How to create hive table from Spark data frame, using its schema?
Assuming, you are using Spark 2.1.0 or later and my_DF is your dataframe,
//get the schema split as string with comma-separated field-datatype pairs
StructType my_schema = my_DF.schema();
String columns = Arrays.stream(my_schema.fields())
.map(field -> field.name()+" "+field.dataType().typeName())
.collect(Collectors.joining(","));
//drop the table if already created
spark.sql("drop table if exists my_table");
//create the table using the dataframe schema
spark.sql("create table my_table(" + columns + ")

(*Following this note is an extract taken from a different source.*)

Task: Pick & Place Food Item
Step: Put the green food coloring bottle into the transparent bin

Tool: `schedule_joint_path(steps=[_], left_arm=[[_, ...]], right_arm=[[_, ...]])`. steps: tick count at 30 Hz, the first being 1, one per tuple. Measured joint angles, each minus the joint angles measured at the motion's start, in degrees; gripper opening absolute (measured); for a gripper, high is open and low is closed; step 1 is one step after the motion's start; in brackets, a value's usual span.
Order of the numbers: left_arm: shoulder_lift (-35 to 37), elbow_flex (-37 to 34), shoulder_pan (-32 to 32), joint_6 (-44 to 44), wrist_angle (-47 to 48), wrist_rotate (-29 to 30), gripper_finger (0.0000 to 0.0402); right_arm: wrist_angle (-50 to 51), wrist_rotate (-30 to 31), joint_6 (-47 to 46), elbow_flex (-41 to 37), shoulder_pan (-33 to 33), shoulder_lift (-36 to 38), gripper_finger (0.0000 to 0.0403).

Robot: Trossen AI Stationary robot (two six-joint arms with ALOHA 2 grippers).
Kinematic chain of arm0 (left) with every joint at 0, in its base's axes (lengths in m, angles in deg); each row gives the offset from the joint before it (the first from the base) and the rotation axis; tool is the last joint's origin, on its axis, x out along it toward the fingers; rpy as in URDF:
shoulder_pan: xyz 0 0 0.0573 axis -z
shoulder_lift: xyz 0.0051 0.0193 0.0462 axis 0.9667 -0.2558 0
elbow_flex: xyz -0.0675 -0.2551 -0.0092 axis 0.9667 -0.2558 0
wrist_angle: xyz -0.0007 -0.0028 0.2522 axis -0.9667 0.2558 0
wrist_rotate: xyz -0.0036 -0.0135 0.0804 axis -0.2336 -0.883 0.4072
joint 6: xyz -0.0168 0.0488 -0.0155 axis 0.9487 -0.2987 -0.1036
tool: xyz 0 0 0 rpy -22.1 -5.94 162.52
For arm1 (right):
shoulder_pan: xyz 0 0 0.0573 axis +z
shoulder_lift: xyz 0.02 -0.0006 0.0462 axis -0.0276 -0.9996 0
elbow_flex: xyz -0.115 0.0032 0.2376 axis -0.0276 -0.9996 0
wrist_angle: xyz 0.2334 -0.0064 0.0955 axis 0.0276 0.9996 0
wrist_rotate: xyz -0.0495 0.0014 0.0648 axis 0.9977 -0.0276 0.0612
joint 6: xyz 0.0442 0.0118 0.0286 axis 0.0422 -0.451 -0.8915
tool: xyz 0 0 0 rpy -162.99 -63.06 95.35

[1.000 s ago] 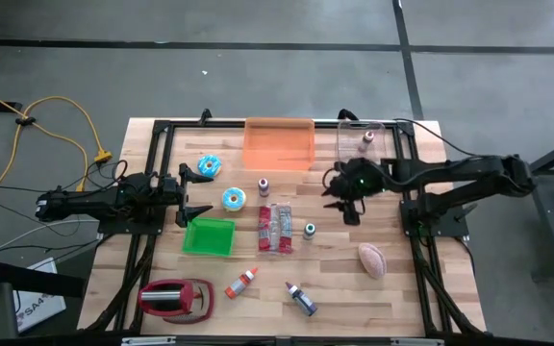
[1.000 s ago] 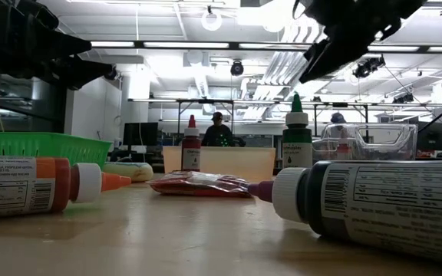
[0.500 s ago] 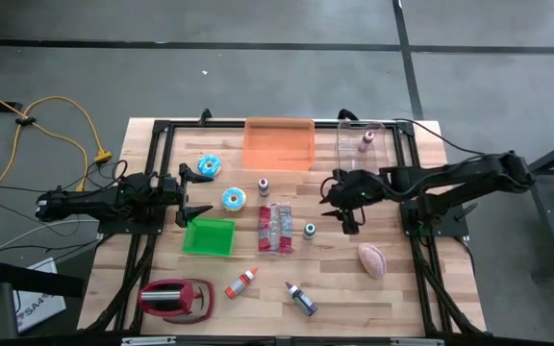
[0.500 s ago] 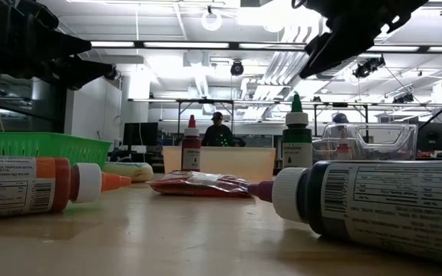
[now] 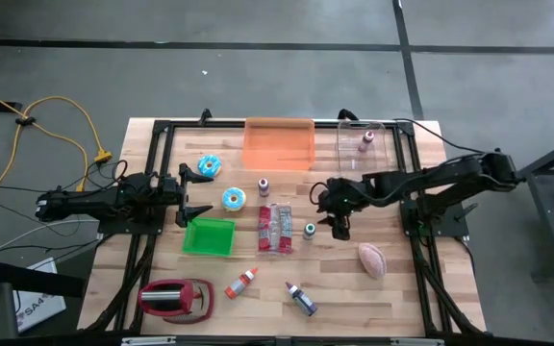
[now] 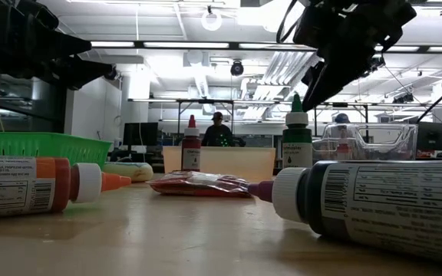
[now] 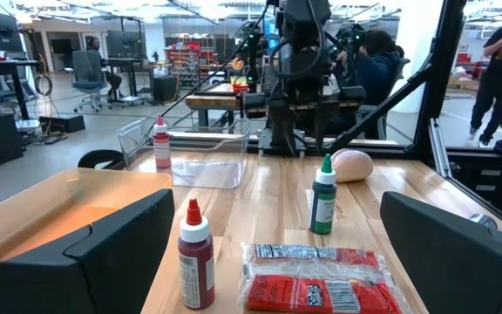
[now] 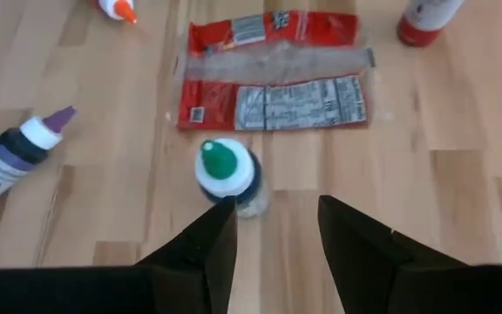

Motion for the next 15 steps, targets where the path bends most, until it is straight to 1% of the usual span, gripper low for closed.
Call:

row format delimited fields terminated by '|' location '/my/hdfs/location'");
//write the dataframe data to the hdfs location for the created Hive table
my_DF.write()
.format("com.databricks.spark.csv")
.option("delimiter","|")
.mode("overwrite")
.save("/my/hdfs/location");
The other method using temp table
my_DF.createOrReplaceTempView("my_temp_table");
spark.sql("drop table if exists my_table");
spark.sql("create table my_table as select * from my_temp_table");
As per your question it looks like you want to create table in hive using your data-frame's schema. But as you are saying you have many columns in that data-frame so there are two options
- 1st is create direct hive table trough data-frame.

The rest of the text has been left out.